◆ Work request ◆
Scan the records beneath this line for the line holding "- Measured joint" and the line holding "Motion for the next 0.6", then transcribe exactly those two and all lines between.

◆ Dataset entries ◆
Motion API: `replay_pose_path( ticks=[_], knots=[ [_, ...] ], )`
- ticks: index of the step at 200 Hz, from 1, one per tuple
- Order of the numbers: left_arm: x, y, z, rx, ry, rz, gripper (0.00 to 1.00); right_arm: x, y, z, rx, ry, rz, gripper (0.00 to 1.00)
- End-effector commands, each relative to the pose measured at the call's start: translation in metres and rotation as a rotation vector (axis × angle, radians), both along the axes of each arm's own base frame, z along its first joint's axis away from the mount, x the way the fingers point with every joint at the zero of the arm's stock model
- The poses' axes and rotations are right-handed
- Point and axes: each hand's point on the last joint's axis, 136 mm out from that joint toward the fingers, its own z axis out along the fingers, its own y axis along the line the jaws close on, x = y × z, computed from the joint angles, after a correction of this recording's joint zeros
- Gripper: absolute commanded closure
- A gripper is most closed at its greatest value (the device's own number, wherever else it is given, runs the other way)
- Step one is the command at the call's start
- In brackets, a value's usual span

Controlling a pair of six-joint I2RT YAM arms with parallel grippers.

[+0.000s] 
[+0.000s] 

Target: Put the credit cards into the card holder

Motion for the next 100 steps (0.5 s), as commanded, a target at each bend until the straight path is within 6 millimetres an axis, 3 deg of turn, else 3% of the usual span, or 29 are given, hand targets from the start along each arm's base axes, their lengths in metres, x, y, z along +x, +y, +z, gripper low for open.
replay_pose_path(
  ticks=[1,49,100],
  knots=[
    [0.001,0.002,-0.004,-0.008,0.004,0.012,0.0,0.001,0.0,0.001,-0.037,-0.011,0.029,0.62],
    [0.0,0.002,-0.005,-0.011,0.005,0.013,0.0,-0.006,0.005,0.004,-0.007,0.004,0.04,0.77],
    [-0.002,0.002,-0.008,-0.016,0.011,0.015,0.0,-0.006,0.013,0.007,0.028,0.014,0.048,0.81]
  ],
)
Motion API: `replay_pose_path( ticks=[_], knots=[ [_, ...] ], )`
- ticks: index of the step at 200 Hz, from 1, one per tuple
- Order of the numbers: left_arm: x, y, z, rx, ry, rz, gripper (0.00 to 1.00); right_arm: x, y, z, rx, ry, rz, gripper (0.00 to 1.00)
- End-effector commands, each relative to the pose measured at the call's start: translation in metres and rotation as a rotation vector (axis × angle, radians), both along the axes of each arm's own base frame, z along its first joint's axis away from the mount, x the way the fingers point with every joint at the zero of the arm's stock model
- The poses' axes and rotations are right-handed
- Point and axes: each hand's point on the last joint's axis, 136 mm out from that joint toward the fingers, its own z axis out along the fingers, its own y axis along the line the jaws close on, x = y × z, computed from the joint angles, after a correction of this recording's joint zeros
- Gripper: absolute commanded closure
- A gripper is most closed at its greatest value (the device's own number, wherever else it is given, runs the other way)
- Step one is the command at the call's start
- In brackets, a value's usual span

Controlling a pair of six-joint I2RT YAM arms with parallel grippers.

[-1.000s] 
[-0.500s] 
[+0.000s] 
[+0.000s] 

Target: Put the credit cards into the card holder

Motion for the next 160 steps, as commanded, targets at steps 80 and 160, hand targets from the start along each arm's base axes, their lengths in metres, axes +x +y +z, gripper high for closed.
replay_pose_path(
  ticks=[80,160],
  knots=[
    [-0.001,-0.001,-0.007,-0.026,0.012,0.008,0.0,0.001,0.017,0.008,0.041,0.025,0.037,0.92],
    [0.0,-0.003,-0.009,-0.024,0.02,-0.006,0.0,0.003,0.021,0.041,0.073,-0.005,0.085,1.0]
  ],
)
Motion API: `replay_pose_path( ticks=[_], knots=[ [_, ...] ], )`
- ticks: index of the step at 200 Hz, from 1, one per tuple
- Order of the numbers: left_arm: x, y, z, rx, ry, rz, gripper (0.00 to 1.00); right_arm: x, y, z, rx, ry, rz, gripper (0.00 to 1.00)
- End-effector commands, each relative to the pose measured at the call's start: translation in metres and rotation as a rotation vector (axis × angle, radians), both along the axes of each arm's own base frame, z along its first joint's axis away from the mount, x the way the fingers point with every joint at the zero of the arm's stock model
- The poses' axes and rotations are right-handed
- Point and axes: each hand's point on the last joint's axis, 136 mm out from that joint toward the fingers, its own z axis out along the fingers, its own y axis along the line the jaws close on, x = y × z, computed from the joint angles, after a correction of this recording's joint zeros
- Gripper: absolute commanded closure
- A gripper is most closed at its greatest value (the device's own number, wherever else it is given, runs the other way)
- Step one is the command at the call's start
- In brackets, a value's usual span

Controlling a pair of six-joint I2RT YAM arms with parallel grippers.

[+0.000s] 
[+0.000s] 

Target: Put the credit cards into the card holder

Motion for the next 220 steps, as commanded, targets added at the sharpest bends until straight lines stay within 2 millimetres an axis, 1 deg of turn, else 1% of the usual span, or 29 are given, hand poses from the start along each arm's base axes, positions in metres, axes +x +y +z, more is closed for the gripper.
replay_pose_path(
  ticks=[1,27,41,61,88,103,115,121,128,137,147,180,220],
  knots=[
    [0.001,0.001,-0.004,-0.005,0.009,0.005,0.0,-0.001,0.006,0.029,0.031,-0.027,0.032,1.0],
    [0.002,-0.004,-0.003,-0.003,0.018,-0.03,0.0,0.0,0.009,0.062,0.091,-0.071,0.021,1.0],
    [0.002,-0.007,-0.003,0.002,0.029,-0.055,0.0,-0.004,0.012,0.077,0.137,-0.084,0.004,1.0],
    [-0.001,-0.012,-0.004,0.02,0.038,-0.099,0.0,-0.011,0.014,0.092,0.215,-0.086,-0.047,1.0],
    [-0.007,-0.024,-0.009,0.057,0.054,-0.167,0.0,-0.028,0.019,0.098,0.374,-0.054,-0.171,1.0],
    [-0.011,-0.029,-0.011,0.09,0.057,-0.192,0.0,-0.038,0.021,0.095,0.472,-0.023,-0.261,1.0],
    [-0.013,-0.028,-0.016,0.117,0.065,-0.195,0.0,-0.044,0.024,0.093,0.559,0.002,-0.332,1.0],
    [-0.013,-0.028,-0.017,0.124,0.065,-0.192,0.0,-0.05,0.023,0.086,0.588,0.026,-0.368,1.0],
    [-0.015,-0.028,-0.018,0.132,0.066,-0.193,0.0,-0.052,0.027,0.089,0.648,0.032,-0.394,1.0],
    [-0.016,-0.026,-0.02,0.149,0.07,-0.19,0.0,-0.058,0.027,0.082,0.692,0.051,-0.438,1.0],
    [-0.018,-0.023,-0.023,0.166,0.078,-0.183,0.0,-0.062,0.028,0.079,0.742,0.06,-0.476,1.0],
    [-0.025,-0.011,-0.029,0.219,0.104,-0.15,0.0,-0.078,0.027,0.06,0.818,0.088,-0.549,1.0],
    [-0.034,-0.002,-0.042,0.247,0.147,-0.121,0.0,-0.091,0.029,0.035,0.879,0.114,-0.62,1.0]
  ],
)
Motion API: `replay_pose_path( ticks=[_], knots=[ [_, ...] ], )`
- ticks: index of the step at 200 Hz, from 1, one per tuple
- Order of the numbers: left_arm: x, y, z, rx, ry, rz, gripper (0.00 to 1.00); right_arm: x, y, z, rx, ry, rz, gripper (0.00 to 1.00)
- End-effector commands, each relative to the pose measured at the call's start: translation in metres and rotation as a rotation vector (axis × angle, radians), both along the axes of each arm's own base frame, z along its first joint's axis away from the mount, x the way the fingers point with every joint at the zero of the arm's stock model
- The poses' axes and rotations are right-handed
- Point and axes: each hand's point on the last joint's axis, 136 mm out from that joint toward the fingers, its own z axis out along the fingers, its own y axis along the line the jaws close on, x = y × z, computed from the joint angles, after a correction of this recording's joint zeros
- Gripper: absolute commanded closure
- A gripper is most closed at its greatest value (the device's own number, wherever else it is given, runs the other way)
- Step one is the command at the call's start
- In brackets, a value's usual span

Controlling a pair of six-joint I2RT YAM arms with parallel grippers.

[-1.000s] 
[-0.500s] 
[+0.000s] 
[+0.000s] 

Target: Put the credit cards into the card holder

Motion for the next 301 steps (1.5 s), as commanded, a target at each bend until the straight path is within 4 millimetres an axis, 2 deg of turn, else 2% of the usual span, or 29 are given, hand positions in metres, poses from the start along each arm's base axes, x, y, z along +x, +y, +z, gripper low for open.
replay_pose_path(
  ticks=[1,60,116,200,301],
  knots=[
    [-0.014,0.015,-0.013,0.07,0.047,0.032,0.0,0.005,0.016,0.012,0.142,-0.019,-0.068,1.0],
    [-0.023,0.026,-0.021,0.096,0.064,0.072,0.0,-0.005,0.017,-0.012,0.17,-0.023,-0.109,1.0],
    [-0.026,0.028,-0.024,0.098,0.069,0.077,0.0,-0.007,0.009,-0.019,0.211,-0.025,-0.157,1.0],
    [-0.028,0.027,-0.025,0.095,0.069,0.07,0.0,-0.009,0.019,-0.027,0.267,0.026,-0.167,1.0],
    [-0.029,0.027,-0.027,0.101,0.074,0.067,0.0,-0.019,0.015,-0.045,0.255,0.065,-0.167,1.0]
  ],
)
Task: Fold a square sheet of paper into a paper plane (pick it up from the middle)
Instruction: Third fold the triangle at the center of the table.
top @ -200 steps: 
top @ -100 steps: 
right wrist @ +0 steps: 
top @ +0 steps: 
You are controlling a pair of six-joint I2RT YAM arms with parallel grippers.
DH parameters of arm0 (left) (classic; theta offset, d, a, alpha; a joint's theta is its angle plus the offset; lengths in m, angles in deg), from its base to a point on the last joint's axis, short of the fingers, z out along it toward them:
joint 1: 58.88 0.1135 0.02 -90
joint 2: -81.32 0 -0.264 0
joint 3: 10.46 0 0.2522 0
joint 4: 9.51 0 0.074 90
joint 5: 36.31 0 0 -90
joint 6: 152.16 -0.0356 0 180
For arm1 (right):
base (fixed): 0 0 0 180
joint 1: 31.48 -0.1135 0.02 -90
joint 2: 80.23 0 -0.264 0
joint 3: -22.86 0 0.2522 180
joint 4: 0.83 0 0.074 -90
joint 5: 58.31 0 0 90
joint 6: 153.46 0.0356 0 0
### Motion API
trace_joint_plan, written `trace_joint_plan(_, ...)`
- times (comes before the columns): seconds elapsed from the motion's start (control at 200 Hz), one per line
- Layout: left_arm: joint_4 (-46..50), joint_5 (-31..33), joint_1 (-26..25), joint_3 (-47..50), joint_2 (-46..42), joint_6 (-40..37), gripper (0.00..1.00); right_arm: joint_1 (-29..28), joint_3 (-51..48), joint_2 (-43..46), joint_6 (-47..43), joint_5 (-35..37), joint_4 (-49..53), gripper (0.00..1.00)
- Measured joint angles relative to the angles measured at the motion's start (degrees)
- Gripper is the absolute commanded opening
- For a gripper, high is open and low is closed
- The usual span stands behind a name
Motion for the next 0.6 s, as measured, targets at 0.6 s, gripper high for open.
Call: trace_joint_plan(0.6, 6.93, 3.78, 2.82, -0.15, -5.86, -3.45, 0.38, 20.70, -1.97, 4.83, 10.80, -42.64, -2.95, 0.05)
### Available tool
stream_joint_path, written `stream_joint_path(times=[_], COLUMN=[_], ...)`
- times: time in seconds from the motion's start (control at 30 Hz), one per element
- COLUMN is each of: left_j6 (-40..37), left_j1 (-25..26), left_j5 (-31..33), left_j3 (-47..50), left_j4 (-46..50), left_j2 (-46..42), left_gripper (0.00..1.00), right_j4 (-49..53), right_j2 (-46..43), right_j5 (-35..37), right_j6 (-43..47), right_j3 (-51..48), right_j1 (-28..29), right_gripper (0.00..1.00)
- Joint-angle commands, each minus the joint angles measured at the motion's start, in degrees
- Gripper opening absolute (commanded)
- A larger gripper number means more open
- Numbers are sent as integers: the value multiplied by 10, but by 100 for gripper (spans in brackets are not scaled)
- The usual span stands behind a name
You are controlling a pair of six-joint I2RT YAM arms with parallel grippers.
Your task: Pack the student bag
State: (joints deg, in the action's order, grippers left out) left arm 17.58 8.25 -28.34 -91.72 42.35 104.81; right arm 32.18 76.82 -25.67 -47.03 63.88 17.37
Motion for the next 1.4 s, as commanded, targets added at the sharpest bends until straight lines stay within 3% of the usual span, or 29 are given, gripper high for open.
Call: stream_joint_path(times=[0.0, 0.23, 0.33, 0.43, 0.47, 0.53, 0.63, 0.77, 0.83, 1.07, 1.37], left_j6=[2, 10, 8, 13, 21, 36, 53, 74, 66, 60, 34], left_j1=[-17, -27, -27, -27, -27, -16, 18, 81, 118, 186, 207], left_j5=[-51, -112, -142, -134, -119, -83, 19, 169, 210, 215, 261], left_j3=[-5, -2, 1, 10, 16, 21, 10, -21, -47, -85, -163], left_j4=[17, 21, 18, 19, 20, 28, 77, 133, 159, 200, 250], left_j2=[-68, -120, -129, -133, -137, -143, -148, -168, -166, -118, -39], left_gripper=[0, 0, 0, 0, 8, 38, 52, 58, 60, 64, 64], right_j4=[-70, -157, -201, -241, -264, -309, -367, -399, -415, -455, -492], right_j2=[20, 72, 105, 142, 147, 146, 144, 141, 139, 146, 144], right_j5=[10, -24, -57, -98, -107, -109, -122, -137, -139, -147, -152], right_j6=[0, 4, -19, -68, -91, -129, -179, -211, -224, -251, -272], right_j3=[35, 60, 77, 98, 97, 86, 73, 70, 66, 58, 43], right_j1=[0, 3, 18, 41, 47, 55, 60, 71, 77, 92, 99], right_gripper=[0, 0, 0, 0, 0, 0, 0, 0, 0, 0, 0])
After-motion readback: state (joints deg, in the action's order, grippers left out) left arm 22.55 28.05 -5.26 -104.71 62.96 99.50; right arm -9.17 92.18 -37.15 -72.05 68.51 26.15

◆ Response below ◆
- Measured joint angles relative to the angles measured at the motion's start (degrees)
- Gripper is the absolute commanded opening
- For a gripper, high is open and low is closed
- The usual span stands behind a name
Motion for the next 0.6 s, as measured, targets at 0.6 s, gripper high for open.

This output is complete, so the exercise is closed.